Wildstyle has drawn inspiration from traditional calligraphy and has been described by some as partially abstract but does have specific traits associated with the form. The letters in wildstyle graffiti are often highly exaggerated with curves and overlapping, intertwined, and interlocking letters. Arrows are very common in wildstyle graffiti, and are used to suggest the flow within the artwork. Wildstyle pieces often use large amounts of vibrant colours. It is also common practice to incorporate 3D elements into wildstyle paintings.

Some pieces that are considered on the borderline between what is and is not a wildstyle are called semi-wildstyle or semi-wild.

==History==
The term "wildstyle" was popularized by the Wild Style graffiti crew formed by Tracy 168 of the Bronx, New York in 1974 and was named after his crew, Wild Style. The style became more popular throughout the 1980s.

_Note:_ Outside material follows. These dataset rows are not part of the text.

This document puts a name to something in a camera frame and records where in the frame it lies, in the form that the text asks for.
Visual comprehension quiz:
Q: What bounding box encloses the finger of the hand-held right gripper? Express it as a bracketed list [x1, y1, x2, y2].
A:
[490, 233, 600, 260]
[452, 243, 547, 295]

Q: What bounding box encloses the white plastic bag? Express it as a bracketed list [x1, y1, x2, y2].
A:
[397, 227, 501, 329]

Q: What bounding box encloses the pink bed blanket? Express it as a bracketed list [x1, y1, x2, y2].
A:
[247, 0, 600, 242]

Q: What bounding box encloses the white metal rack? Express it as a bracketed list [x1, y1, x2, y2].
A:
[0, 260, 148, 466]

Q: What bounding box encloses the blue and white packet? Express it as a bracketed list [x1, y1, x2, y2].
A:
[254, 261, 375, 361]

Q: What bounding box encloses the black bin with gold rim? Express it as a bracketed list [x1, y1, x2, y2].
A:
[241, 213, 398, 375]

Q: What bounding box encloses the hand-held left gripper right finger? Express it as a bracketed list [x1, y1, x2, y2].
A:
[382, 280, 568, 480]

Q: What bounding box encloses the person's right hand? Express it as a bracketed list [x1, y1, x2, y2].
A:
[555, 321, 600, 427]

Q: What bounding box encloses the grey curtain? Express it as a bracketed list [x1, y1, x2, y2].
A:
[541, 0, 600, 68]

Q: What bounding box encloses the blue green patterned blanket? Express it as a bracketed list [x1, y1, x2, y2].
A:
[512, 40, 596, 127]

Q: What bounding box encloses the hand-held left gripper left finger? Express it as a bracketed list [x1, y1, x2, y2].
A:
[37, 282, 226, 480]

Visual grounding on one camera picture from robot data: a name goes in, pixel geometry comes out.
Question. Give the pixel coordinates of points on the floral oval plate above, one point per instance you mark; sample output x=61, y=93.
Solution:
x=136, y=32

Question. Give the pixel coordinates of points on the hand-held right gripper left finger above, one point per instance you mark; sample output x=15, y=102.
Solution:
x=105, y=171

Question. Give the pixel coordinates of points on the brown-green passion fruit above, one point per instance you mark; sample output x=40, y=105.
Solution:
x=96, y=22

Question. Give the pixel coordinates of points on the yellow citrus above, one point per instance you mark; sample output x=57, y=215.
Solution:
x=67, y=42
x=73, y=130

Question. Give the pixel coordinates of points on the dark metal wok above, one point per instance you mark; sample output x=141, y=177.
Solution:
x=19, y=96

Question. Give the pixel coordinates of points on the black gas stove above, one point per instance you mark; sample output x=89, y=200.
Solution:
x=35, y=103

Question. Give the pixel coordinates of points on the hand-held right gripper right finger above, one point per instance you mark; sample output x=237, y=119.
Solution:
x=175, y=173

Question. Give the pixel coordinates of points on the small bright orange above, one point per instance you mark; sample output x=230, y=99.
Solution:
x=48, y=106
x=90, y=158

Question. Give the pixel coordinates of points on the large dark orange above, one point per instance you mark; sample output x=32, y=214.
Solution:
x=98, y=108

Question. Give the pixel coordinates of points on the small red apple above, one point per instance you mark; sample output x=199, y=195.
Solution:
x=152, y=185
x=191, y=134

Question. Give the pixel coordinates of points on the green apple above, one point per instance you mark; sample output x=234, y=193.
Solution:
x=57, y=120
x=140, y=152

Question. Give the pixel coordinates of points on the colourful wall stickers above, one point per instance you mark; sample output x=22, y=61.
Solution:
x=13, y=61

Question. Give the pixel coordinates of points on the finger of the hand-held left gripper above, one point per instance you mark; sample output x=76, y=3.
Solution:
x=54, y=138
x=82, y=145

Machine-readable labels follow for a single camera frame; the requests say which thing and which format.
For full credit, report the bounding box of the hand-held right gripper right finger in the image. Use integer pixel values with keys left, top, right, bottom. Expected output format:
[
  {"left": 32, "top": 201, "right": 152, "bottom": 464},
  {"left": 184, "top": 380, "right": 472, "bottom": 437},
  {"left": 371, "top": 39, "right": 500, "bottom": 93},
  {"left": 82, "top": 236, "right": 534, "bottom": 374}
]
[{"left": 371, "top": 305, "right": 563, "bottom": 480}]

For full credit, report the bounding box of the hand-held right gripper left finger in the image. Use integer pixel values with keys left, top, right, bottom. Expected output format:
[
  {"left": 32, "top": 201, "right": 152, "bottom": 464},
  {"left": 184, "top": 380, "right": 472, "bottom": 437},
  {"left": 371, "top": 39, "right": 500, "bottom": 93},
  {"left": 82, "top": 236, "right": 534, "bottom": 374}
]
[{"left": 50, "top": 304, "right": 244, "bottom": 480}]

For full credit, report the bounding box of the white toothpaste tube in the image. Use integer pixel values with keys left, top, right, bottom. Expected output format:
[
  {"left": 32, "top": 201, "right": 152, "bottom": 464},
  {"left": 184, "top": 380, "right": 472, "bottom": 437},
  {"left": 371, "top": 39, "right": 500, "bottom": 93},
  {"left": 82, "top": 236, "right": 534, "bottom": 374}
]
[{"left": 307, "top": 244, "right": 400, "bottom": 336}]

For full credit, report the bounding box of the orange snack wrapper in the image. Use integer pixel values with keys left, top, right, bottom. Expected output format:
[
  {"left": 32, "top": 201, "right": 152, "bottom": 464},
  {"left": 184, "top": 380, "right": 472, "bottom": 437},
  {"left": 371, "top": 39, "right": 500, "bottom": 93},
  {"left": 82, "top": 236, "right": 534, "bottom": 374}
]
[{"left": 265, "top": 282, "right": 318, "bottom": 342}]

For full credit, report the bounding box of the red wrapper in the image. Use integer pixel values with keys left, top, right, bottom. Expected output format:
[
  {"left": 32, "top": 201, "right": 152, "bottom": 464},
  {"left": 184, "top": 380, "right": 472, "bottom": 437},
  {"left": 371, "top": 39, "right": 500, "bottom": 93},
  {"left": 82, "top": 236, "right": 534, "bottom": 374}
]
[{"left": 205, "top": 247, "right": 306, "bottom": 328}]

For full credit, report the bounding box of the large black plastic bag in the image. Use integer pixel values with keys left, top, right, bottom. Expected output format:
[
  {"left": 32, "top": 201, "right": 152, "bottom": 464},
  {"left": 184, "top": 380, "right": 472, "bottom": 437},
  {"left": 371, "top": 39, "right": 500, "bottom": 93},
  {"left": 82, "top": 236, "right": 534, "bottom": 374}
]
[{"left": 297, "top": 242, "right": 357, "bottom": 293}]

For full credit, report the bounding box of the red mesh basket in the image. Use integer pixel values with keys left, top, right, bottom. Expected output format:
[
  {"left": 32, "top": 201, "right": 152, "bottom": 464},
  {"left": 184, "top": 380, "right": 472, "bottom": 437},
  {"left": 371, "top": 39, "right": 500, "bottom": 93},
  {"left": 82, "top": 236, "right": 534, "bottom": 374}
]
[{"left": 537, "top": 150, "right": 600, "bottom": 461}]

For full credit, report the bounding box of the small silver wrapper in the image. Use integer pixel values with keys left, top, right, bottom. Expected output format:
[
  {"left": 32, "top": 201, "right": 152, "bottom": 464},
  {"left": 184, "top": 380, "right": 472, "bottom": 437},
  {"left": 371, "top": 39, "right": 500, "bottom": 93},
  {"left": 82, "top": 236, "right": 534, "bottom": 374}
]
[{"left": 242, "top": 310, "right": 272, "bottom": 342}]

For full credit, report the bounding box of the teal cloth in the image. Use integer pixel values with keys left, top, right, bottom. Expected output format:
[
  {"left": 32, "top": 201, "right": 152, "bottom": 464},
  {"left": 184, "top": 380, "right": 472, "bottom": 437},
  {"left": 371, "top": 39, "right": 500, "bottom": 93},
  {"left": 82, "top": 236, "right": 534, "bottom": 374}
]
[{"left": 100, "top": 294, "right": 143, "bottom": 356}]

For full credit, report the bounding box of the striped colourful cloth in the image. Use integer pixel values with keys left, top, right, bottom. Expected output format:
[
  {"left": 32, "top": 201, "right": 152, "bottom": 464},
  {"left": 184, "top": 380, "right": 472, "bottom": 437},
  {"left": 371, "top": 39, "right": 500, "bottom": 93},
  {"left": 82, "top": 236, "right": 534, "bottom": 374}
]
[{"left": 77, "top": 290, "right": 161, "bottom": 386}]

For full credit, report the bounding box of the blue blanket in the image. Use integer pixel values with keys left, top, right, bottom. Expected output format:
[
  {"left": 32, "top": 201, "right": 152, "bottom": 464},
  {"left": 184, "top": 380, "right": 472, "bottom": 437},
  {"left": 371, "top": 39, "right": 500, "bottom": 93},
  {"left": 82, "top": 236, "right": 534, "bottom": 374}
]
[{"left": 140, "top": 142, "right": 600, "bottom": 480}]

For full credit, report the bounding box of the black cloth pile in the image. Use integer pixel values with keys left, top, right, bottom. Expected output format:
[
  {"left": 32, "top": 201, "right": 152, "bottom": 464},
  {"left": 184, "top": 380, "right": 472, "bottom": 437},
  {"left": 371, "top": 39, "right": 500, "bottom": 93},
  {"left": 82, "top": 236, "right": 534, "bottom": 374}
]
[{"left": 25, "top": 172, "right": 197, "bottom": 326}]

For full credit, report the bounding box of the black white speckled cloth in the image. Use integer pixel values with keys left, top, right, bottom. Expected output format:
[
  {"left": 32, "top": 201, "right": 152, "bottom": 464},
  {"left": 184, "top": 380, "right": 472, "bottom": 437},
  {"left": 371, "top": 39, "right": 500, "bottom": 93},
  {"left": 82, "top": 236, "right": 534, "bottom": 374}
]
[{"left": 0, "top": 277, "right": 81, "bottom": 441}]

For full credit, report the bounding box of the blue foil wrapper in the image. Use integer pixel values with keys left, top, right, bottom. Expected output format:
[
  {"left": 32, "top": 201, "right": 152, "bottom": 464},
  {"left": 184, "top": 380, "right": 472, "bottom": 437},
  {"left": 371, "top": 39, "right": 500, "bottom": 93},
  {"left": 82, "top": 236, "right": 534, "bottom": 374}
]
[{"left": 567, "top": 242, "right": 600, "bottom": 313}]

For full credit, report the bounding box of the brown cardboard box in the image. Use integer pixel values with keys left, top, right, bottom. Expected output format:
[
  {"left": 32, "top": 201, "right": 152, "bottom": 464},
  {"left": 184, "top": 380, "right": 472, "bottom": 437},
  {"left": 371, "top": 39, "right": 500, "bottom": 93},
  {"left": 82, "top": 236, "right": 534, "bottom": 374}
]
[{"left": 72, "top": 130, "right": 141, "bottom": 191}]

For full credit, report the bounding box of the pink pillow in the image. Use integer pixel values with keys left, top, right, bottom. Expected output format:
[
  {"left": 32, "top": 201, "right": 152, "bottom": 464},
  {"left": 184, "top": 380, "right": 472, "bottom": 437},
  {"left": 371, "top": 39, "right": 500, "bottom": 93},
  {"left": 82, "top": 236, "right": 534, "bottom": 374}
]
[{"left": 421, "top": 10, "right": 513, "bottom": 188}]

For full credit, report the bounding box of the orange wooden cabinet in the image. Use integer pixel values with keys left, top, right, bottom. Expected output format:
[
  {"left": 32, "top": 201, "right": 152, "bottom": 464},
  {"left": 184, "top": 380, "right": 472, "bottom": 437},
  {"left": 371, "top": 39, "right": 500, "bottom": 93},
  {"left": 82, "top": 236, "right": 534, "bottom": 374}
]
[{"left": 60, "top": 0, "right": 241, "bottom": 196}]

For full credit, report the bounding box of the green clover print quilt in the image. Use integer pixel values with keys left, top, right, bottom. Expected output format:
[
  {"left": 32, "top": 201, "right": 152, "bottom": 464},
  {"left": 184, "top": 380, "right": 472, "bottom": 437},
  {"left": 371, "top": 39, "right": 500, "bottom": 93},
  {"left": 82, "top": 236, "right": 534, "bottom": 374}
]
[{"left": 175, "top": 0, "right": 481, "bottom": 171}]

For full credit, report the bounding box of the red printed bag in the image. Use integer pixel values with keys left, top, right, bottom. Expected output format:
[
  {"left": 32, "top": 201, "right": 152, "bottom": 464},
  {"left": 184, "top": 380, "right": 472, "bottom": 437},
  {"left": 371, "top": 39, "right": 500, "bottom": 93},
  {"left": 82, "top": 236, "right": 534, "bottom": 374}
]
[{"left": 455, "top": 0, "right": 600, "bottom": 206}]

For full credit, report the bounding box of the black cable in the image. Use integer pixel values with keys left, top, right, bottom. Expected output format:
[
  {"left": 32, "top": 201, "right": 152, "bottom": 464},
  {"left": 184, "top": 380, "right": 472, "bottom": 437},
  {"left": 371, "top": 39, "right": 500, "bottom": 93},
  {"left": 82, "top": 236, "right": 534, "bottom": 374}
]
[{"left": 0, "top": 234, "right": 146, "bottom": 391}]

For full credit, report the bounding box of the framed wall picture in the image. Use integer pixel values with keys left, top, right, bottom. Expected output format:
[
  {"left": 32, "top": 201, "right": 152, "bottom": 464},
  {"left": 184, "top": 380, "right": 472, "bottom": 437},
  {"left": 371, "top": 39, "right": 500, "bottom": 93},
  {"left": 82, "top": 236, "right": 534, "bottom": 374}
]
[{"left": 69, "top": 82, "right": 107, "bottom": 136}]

Phase 2 is also credited as one of the earliest writers of wildstyle.

Complex and elaborate graffiti writing had previously been known by various names such as "mechanical letters" and "bubble letters". Its first instances were generated as early as 1970, by prominent writers like RIF, Phase 2, and Stan 153 and the crews that they founded in the early 1970s centered around Manhattan subway lines and surrounds. Kase2 later introduced "computer-rock". As this stylistic approach developed, the Wild Style crew expanded and spread throughout New York City.